The Canadian government has set a new precedent in the war on drugs in its country.  The move is perhaps the antithesis to the drug policy embraced for the last century.  The war on drugs will now be less war and more damage control strategy.  The idea proposed by Prime Minister Justin Trudeau is to oversee the administration of the drug in controlled settings with a pharmaceutical grade heroin known as diacetylmorphine.  

Novel Approach to War on Drugs

The decidedly more liberal stance adopted by the new administration is in direct opposition to the conservative ideals the nation was founded under but has lead to an increase in the opioid epidemic rather than fixing the problem with harsh legislation.  The specific mechanism of action used to invoke this new resolve is a retroactive modification in language contained in Health Canada’s Special Access program.  The amended clause will give physicians the authority to prescribe this special grade of pharmaceutical heroin to cases of extreme opioid dependence.

Officials offered little resistance in the way of the new legislation, perhaps due to the unsuccessful track record of previous lawmakers.  As the country faces its biggest health crisis ever there needs to be an embrace by politicians and policy makers of novel and pioneering therapies.  The move has been slowly adopted by other more progressive countries like Sweden and Denmark.

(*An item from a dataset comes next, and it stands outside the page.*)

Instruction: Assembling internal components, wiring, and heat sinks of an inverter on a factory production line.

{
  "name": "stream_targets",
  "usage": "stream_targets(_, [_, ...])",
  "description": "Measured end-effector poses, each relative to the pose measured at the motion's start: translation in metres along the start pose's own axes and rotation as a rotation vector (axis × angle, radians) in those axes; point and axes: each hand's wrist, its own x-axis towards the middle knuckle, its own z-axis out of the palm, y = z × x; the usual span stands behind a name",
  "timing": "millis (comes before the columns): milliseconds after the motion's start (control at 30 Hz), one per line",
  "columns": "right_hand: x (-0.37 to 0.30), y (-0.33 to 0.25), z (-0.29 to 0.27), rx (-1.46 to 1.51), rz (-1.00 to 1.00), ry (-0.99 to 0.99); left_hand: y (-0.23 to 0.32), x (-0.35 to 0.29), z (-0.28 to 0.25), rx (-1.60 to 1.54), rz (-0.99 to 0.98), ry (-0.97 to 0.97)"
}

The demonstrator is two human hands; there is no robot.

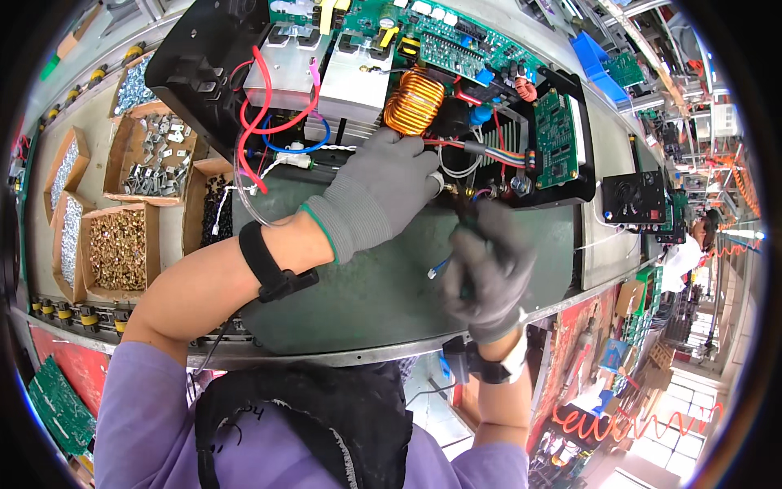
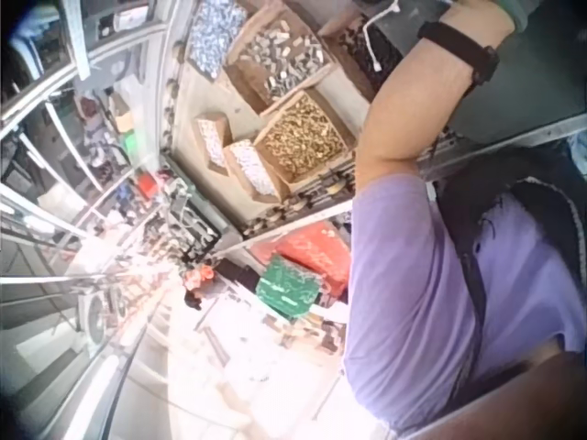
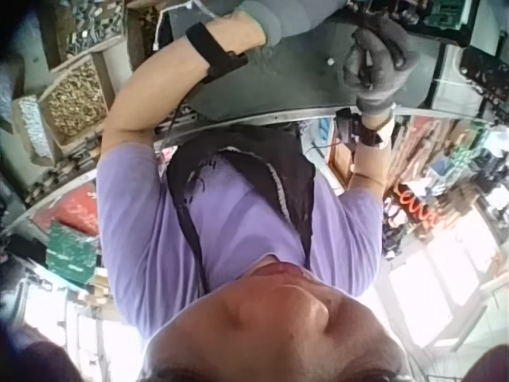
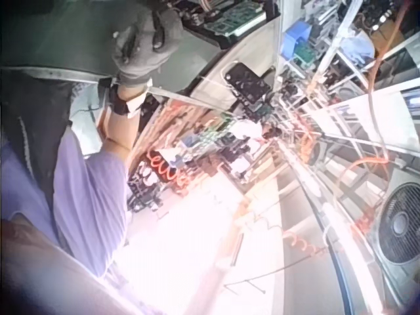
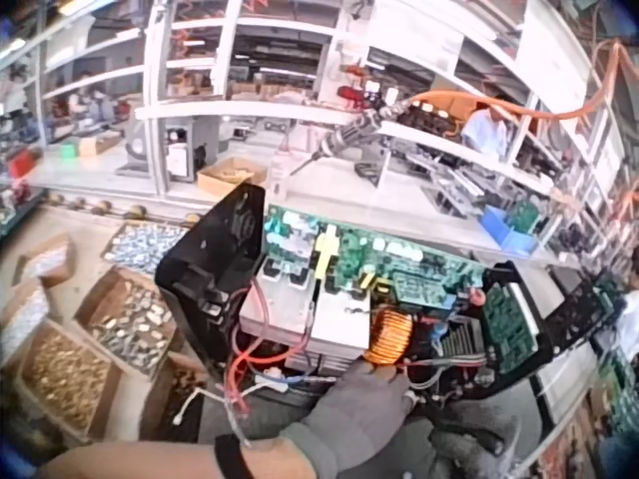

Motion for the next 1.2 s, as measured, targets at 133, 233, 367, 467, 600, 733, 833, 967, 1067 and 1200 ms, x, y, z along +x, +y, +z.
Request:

Will United States Adopt Similar Health Platform in the Future?

This begs the question that if these countries are beginning to embrace this new trailblazing health policy will the United States follow suit?  Dr. Scott MacDonald, a prominent Canadian physician based in Providence Crosstown Clinic, where much of the diacetylmorphine injection therapy takes place, gives a resounding yes.  In his testimony before Capitol Hill senate hearing he extols the virtue behind such a treatment:

“Supervised injectable hydromorphone is safe, effective, and cost effective. A useful tool when the standard treatments are not effective. Treatments are dispensed within our opioid treatment clinic and prescribed on a ‘dispensing basis’ on site. In this setting Hydromorphone is not susceptible to diversion and an exemption for its use could be considered in jurisdictions where its use to treat substance use disorder is prohibited by law.

In British Columbia we need every tool in the toolbox to rise to the challenge the opioid epidemic presents. Injectable opioid assisted treatment in supervised clinics is one effective approach. Supervised consumption rooms, like Insite, are valuable for public health. Of course we would like to see an end to people dependent on heroin but for those already suffering it is essential to provide care, and care based on evidence.”

Time for Something Different

These sentiments are shared by a number of other less significant and decorated people, myself included.  The definition of insanity is doing the same thing over and over expecting different results.  That has been the hallmark calling card of what has lead to this mess and we clearly need to pursue alternative approaches.  The more honest we our with ourselves about the deteriorating state of health care in this country the more we can get down to the bottom of what will help solve this conundrum.  New Jersey is a state that has made some legitimate strides in this arena, having embraced more a more liberal stance by adding new legislation directed at giving addicts the treatment they deserve, rather than jail and punishment.